Yes. It’s hard. And I still miss the needed information. Got a guess.
A keyboard macro might be used on the system to get a kruti Dev multi-character code for a single stroke on a key showing a character of an alien script. This way may be created a file which our questioner would like to feed into his converter.
Now the multi-character representations need to be separated, recognised and used to get the one character (or its unicode representation) which once shall be printed or ...
BTW: The code you posted gives 171 entries. The mentioned questioner had listed 1286 entries. See attachment:
conversionListAnniruddhaMohod.ods (20.6 KB)
… and filtered [x]case sensitive … [x]no duplicates … the list has 1008 entries!
And also a number of extra-replacements which are applied after the first-processing.
(post deleted by author)
And entries aren’t sorted according to length, for example lines 35 & 36
That means the character U+0936 will be replaced always, but U+0936&U+093E never.
If we look at the assignments we find at least some kruti Dev codes which are case sensitive. But still this isn’t the most relevant questions.
- How are the codes per character separated?

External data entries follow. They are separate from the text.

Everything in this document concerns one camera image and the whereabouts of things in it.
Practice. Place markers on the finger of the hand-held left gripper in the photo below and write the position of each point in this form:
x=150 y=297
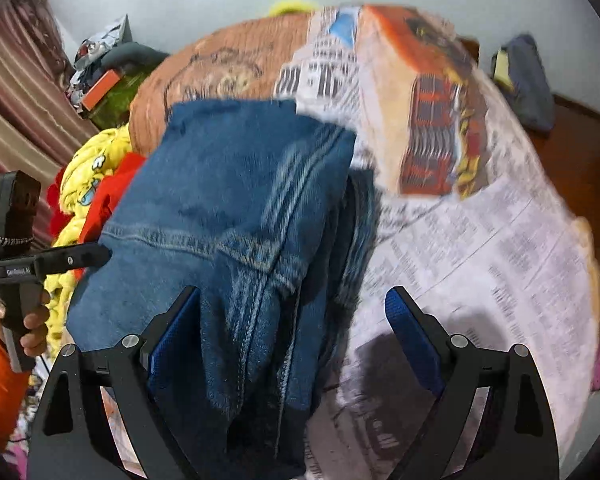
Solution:
x=75 y=259

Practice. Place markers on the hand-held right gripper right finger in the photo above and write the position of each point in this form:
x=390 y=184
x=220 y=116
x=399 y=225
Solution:
x=410 y=335

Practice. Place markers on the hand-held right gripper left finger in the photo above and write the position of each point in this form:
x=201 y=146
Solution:
x=172 y=340

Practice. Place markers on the blue denim jeans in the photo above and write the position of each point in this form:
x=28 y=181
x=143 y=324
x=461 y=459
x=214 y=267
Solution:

- How is made sure that longer codes aren’t destroyed by the replacement of shorter ones starting with an identical part when running a conversion in situ?
- (Different category:) Why is such a complicated code still used?
Why isn’t there a standard document defining the system clearly?
Such documents exist for some dfecades now for unicode in general and for utf-8 , utf-16, too.
that means the list should first sorted by »len( column A) descending« and then in alphabetic-order
Yes, but why did the questioner not regard this. He claimed nevertheless that his code worked correctly with selected text.
Imaging you have nothing but a keyboard with english-layout.
Ask the questioner!
Why?
Who would and who could type (from natural memory) the mystic codes on an English keyboard.